Dataset entries ::

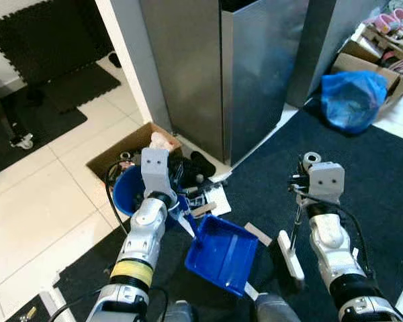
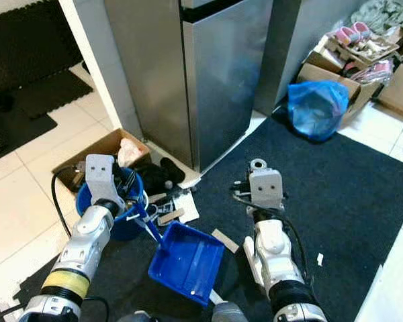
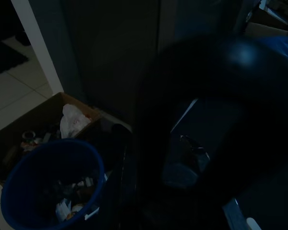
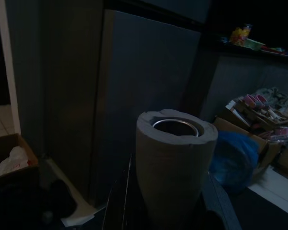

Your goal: Sweep floor

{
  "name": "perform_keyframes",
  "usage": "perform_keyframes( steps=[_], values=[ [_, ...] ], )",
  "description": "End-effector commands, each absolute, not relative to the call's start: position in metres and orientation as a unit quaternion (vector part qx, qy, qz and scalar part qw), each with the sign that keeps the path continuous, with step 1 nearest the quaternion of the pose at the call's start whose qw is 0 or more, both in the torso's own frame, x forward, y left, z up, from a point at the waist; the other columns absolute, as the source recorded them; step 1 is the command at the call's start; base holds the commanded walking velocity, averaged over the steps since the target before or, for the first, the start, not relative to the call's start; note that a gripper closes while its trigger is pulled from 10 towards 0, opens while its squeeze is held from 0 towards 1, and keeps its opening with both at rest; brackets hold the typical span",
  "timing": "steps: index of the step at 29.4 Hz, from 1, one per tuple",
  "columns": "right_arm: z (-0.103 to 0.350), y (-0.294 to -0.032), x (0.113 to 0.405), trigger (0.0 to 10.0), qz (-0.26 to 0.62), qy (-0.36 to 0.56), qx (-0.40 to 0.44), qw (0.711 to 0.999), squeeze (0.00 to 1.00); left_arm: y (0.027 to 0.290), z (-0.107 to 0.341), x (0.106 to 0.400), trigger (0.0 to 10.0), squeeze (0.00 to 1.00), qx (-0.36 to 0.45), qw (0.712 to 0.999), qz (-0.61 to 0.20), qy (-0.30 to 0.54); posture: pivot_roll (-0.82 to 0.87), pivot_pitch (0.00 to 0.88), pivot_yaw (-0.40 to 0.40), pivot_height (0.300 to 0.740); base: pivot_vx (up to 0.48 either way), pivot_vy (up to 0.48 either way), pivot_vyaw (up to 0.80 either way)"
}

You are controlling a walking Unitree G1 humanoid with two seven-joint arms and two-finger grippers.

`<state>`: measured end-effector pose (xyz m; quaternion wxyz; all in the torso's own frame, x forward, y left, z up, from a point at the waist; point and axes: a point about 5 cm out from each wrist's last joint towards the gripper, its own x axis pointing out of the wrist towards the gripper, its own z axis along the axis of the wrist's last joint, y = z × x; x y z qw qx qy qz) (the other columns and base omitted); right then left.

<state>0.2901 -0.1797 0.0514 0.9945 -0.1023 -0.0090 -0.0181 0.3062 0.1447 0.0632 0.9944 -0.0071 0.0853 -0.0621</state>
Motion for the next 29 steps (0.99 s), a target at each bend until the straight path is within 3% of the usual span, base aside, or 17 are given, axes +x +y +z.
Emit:
perform_keyframes(
  steps=[1, 20, 23, 29],
  values=[
    [0.058, -0.176, 0.293, 10.0, -0.014, -0.029, -0.1, 0.994, 0.0, 0.148, 0.07, 0.308, 10.0, 0.0, -0.007, 0.996, -0.054, 0.068, -0.06, 0.0, 0.05, 0.74, 0.0, 0.0, 0.0],
    [0.092, -0.157, 0.333, 10.0, -0.009, -0.062, -0.107, 0.992, 0.0, 0.178, 0.06, 0.316, 10.0, 0.0, -0.044, 0.992, 0.077, 0.087, -0.01, 0.0, 0.003, 0.74, 0.0, 0.0, 0.0],
    [0.093, -0.154, 0.342, 10.0, -0.023, -0.05, -0.121, 0.991, 0.0, 0.182, 0.042, 0.305, 10.0, 0.0, -0.042, 0.98, 0.157, 0.116, 0.03, 0.021, -0.015, 0.74, 0.0, 0.0, 0.0],
    [0.088, -0.158, 0.344, 10.0, -0.041, -0.028, -0.145, 0.988, 0.0, 0.183, 0.027, 0.298, 10.0, 0.0, -0.06, 0.965, 0.203, 0.153, 0.04, 0.028, -0.023, 0.74, 0.0, 0.0, 0.0]
  ],
)
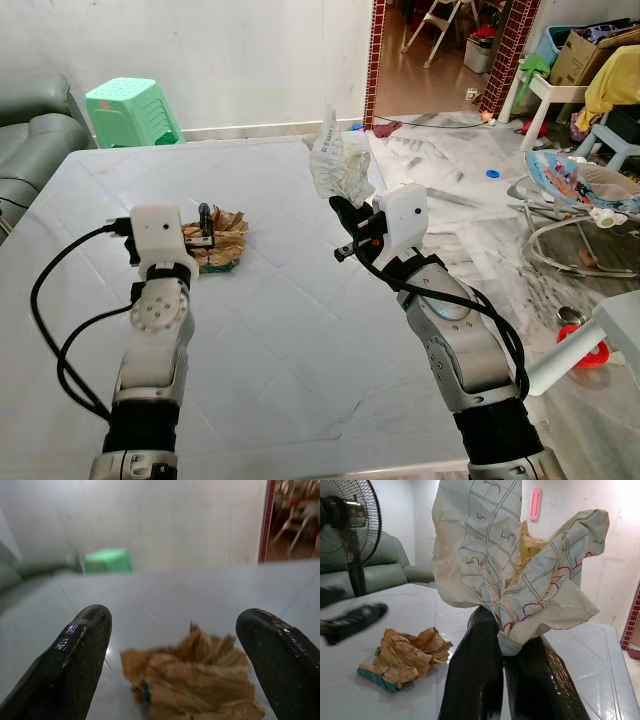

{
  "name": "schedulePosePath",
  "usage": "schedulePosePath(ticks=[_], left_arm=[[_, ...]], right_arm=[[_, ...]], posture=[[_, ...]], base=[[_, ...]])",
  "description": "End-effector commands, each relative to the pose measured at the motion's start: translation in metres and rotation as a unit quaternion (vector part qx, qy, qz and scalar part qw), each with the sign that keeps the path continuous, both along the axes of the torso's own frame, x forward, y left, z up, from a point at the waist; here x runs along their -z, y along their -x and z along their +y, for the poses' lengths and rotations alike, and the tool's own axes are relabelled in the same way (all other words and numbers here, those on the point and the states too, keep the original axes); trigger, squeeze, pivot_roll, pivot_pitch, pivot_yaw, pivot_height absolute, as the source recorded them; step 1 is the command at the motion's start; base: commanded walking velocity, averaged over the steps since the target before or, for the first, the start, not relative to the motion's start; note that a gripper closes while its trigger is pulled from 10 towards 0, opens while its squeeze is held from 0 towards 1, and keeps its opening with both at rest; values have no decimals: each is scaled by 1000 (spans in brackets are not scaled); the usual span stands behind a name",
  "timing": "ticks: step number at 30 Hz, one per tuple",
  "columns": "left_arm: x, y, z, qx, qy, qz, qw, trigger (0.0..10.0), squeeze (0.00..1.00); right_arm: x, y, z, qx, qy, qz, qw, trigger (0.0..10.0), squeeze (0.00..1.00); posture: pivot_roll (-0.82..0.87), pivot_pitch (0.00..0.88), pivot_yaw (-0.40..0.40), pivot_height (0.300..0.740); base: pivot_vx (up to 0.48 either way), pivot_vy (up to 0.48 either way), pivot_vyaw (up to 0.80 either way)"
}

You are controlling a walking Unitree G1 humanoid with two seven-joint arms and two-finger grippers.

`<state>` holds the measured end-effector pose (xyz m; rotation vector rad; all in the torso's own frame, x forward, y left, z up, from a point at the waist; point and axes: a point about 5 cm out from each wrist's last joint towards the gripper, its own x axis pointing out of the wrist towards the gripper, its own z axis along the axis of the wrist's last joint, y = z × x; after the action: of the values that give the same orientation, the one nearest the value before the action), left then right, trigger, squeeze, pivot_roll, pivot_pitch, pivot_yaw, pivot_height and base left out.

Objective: Picking trash to rubbish bin

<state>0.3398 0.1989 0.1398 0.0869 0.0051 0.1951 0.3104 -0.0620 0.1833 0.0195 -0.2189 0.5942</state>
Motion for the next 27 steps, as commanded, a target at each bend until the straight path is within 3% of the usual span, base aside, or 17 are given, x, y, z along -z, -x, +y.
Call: schedulePosePath(ticks=[1, 5, 14, 20, 24, 27], left_arm=[[3, -9, 1, 5, 1, 26, 1000, 10000, 0], [3, -23, 1, 12, 1, 40, 999, 10000, 0], [9, -38, 5, 0, 29, 72, 997, 10000, 0], [15, -42, 3, 10, 26, 101, 995, 10000, 0], [20, -42, 2, 13, 30, 116, 993, 10000, 0], [36, -36, 2, 17, 34, 158, 987, 10000, 0]], right_arm=[[-4, 5, 3, -35, -2, 11, 999, 0, 0], [-1, 20, 6, -119, 17, 37, 992, 0, 0], [9, 38, -1, -159, 40, 63, 985, 0, 0], [10, 56, 2, -224, 57, 86, 969, 0, 0], [12, 58, 3, -226, 66, 86, 968, 0, 0], [12, 60, 4, -231, 68, 88, 966, 0, 0]], posture=[[-40, 47, 21, 740], [-69, 66, 23, 740], [-120, 76, 30, 740], [-134, 73, 41, 740], [-137, 67, 44, 740], [-145, 59, 48, 740]], base=[[0, 0, 0], [0, 0, 0], [0, 0, 0], [0, 0, 0], [0, 0, 0], [0, 0, 0]])
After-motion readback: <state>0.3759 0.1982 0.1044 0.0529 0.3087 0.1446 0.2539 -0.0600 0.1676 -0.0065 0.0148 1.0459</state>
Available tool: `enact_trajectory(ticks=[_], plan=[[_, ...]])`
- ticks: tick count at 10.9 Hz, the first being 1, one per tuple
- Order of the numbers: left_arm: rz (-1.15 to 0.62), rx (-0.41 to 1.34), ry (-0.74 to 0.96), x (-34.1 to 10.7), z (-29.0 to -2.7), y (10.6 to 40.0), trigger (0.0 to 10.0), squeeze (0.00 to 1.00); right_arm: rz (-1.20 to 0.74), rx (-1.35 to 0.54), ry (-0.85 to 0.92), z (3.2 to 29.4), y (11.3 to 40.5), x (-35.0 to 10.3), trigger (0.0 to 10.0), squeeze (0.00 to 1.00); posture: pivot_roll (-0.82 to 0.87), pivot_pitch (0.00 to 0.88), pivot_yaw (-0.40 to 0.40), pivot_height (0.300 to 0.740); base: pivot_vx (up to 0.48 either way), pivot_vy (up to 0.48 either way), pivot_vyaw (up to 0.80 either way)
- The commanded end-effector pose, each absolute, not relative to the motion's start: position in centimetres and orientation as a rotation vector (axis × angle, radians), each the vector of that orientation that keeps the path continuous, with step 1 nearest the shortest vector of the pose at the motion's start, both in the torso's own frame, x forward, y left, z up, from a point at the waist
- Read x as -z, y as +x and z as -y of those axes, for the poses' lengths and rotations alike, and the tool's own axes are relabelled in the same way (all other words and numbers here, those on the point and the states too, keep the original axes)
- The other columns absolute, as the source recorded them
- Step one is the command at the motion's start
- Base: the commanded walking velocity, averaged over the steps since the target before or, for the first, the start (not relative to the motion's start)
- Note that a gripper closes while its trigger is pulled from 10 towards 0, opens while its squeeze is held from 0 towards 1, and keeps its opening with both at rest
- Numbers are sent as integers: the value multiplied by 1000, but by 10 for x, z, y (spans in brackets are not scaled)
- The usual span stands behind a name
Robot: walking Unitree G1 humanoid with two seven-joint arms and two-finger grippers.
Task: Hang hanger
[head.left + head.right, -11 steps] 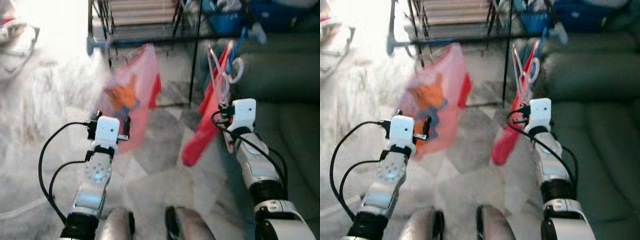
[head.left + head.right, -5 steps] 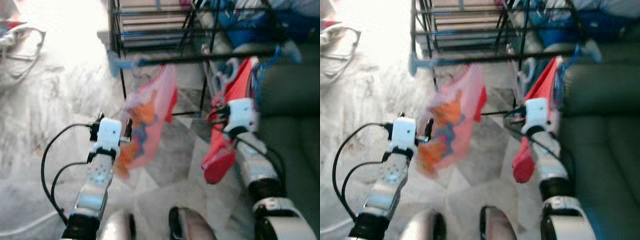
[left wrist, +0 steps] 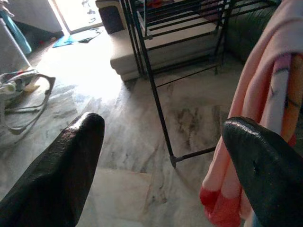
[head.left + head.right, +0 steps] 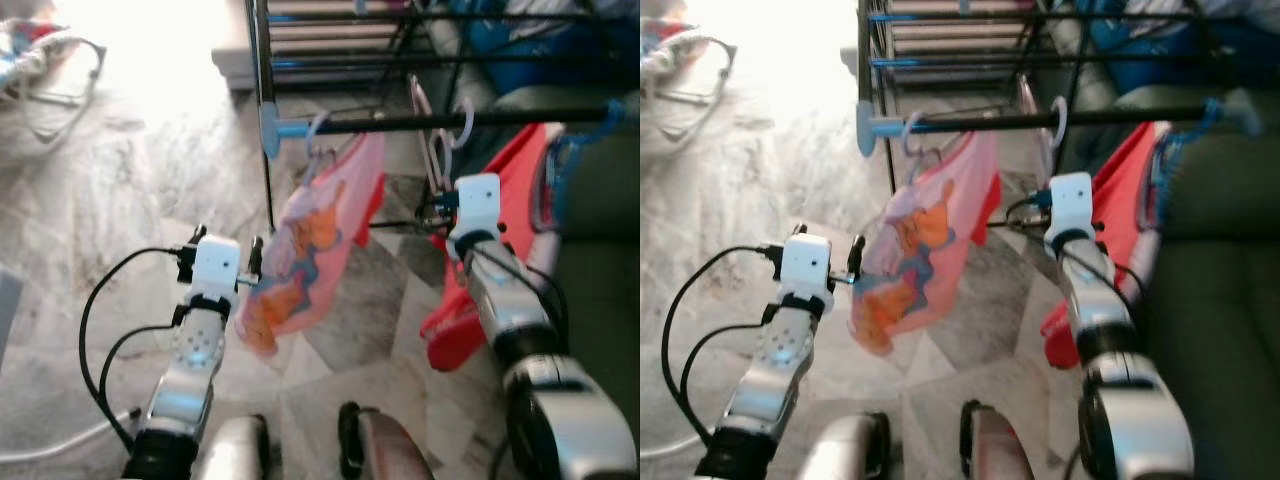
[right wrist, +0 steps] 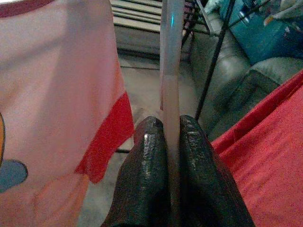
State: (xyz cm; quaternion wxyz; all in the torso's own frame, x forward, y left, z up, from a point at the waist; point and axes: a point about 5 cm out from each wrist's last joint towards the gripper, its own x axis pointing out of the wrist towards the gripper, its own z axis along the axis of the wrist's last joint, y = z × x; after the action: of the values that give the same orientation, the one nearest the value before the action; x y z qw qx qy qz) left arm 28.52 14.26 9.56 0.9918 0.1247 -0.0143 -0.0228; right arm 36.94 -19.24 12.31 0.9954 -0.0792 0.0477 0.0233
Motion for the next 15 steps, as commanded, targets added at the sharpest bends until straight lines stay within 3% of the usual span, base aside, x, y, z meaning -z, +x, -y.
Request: enact_trajectory(ticks=[1, 5, 10, 15], plan=[[21, 51, 247, -94, -143, 282, 10000, 0, -133, -18, -141, 196, 372, -122, 10000, 0, 49, 228, -42, 740, 0, 0, 0], [-12, 36, 259, -90, -153, 258, 10000, 0, -259, 91, -43, 213, 385, -128, 10000, 0, 102, 308, -47, 740, 0, 0, 0], [-35, 33, 284, -96, -161, 239, 10000, 0, -260, 101, 2, 213, 393, -144, 10000, 0, 162, 377, -34, 740, 0, 0, 0], [-55, 46, 290, -98, -159, 236, 10000, 0, -418, 36, 9, 202, 372, -94, 10000, 0, 158, 382, -25, 740, 0, 0, 0]])
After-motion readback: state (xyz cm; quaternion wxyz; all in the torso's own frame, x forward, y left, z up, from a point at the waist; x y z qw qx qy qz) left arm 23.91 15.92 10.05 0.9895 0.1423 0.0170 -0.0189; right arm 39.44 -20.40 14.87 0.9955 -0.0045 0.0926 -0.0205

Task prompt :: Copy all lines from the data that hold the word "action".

Solution to the exercise ::
`<state>` holds the measured end-effector pose (xyz m; rotation vector rad; all in the torso's own frame, x forward, y left, z up, from a point at the waist; point and axes: a point about 5 cm out from each wrist's last joint towards the gripper, its own x axis pointing out of the wrist towards the gripper, its own z axis along the axis of the wrist's last joint, y = z × x; after the action: of the values that give the same orientation, the one nearest the value before the action), left then right, trigger, squeeze, pivot_roll, pivot_pitch, pivot_yaw, pivot_height and base left out.
State: (xyz cm; quaternion wxyz; all in the torso's own frame, x forward, y left, z up, from a point at the waist; point and axes: a point about 5 cm out from each wrist's last joint towards the gripper, its own x axis pointing out of the wrist towards the gripper, its own z axis along the axis of the wrist's last joint, y = z × x; after the action: of the values that give the same orientation, the one nearest the value before the action; x y z qw qx qy qz) left arm 28.52 14.26 9.56 0.9918 0.1247 -0.0143 -0.0228; right arm 36.94 -19.24 12.31 0.9954 -0.0792 0.0477 0.0233

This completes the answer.